While this research is relevant to the moral debate over contraception education and distribution, it should also be recognized that it is only one aspect of the moral question. Even if distributing contraception is more effective for preventing the spread of HIV on average, the case can be made that it is better to promote abstinence outside of marriage as both a moral imperative and as the only 100% effective way to avoid transmitting HIV. Yet, the presuppositions about human nature underlying this moral view may also be confronted with scientific evidence.

Morality of Contraception within Illicit Sex[edit | edit source]
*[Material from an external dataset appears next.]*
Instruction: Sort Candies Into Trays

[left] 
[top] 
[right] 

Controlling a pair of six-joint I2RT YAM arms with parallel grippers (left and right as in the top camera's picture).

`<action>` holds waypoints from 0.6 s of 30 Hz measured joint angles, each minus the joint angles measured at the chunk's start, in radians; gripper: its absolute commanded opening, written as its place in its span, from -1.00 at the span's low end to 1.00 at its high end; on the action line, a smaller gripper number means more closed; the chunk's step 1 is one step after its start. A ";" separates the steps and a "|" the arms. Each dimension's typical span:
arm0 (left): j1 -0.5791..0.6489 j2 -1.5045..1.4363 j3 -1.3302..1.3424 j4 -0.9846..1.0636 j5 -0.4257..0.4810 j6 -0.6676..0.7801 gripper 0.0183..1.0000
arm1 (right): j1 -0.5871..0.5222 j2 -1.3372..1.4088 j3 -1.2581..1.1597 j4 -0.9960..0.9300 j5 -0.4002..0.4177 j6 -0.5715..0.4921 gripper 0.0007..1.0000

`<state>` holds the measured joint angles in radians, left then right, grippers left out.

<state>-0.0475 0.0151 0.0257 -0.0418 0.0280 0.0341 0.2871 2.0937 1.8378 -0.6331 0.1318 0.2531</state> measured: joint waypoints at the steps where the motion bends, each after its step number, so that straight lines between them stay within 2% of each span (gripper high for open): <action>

Prof. Martin Rhonheimer, an Opus Dei priest, explains the moral theology of contraception outside of marriage for the Tablet:

[If persons ignore the Church's teaching on marriage], and are at risk from HIV, should they use condoms to prevent infection? The moral norm condemning contraception as intrinsically evil does not apply to these cases. Nor can there be church teaching about this; it would be simply nonsensical to establish moral norms for intrinsically immoral types of behaviour. Should the Church teach that a rapist must never use a condom because otherwise he would additionally to the sin of rape fail to respect mutual and complete personal self-giving and thus violate the Sixth Commandment? Of course not.
What do I, as a Catholic priest, tell Aids-infected promiscuous people or homosexuals who are using condoms? I will try to help them to live an upright and well-ordered sexual life. But I will not tell them not to use condoms. I simply will not talk to them about this and assume that if they choose to have sex they will at least keep a sense of responsibility. With such an attitude I fully respect the Catholic Church's teaching on contraception.

Pope Benedict XVI himself has recently affirmed this approach in a book-length interview:

"There may be a basis in the case of some individuals, as perhaps when a male prostitute uses a condom, where this can be a first step in the direction of a moralization, a first assumption of responsibility, on the way toward recovering an awareness that not everything is allowed and that one cannot do whatever one wants. But it is not really the way to deal with the evil of HIV infection. That can really lie only in a humanization of sexuality."
Interviewer Peter Seewald: Are you saying, then, that the Catholic Church is actually not opposed in principle to the use of condoms?
"She of course does not regard it as a real or moral solution, but, in this or that case, there can be, nonetheless, in the intention of reducing the infection, a first step in the movement toward a different way, a more human way, of living sexuality."

The Vatican has further clarified that the Pope was not referring only to sexual acts without the potential for reproduction.